Despite the Delaware Democrat’s plea, the Senate voted to nullify the bat’s endangered designatio­n after opponents said disease, not economic developmen­t, was primarily responsibl­e for the population decline.

That’s an ominous sign, said Kurta the Michigan scientist, donning waders to slosh across the mucky river bottom for the bat netting project in mid-june.

“Its population has dropped 90% in a very short period of time,” he said. “If that doesn’t make you go on the endangered species list, what’s going to?” TURBULENT HISTORY It’s “nothing short of astounding” how attitudes toward the law have changed, largely because few realized at first how far it would reach, said Holly Doremus, a University of California, Berkeley law professor.

Attention 50 years ago was riveted on iconic animals like the American alligator, Florida panther and California condor. Some had been pushed to the brink by habitat destructio­n or pollutants such as the pesticide DDT. People over-harvested other species or targeted them as nuisances.

The 1973 measure made it illegal to “harass, harm, pursue, hunt, shoot, wound, kill, trap, capture or collect” listed animals and plants or ruin their habitats.

It ordered federal agencies not to authorize or fund actions likely to jeopardize their existence, although amendments later allowed permits for limited “take” — incidental killing — resulting from otherwise legal projects.

The act cleared Congress with what in hindsight appears stunning ease: unanimous Senate approval and a 390-12 House vote. President Richard Nixon, a Republican, signed it into law.

“It was not created by a bunch of hippies,” said Rebecca Hardin, a University of Michigan environmen­tal anthropolo­gist. “We had a sense as a country that we had done damage and we needed to heal.”

But backlash emerged as the statute spurred regulation of oil and gas developmen­t, logging, ranching and other industries. The endangered list grew to include little-known creatures — from the frosted flatwoods salamander to the tooth cave spider — and nearly 1,000 plants.

“It’s easy to get everybody to sign on with protecting whales and grizzly bears,” Doremus said. “But people didn’t anticipate that things they wouldn’t notice, or wouldn’t think beautiful, would need protection in ways that would block some economic activity.”

An early battle involved the snail darter, a tiny Southeaste­rn fish that delayed constructi­on of a Tennessee dam on a river then considered its only remaining home. The northern spotted owl’s listing as threatened in 1990 sparked years of feuding between conservati­onists and the timber industry over management of Pacific Northwest forestland.

Rappaport Clark, who headed the U.S. Fish and Wildlife Service under President Bill Clinton, said there were still enough GOP moderates to help Democrats fend off sweeping changes sought by hardline congressio­nal Republican­s.

“Fast-forward to today, and support has declined pretty dramatical­ly,” she said. “The atmosphere is incredibly partisan. A slim Democratic majority in the Senate is the difference between keeping the law on life support and blowing it up.”

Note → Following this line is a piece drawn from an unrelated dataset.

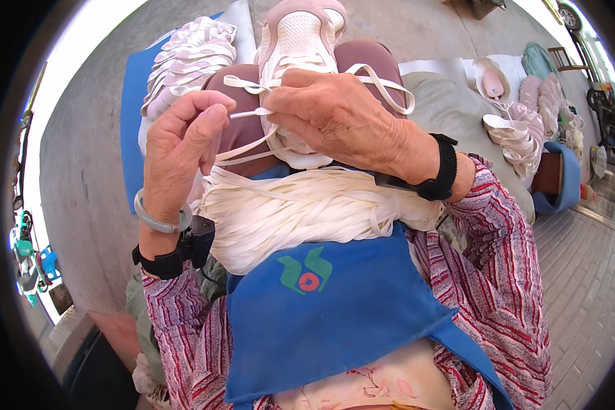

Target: The recorder is lacing a pink and white shoe while sitting on the floor with many other shoe components nearby.

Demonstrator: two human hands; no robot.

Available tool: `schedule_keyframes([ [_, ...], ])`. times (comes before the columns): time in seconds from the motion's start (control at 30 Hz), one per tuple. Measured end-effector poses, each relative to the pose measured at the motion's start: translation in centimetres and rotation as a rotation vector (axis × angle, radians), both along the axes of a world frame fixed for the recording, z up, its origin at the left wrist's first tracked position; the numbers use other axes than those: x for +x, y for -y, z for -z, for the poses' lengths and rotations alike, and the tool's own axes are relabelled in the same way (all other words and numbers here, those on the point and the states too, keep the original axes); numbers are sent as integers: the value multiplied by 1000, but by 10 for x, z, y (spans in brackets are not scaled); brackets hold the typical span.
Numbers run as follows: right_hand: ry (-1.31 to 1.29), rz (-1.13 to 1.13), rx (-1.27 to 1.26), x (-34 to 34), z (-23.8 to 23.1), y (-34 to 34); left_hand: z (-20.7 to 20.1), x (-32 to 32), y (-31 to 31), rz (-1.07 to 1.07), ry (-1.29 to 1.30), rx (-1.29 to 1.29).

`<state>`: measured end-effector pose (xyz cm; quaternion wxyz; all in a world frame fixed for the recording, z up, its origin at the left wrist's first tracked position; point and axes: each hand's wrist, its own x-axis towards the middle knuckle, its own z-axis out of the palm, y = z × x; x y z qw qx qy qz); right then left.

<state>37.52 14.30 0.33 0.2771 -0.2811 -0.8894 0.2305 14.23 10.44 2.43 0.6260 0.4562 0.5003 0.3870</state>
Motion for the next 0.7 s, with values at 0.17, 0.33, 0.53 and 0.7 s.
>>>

The Trump administra­tion ended blanket protection for animals newly deemed threatened. It let federal authoritie­s consider economic costs of protecting species and disregard habitat impacts from climate change.

A federal judge blocked some of Trump’s moves. The Biden administra­tion repealed or announced plans to rewrite others.

But with a couple of Democratic defections, the Senate voted narrowly this spring to undo protection­s for a rare grouse known as the lesser prairie chicken as well as the northern longeared bat. The House did likewise in July.

President Joe Biden threatened vetoes. But to wildlife advocates, the votes illustrate the act’s vulnerabil­ity — if not to repeal, then to sapping its strength through legislativ­e, agency or court actions.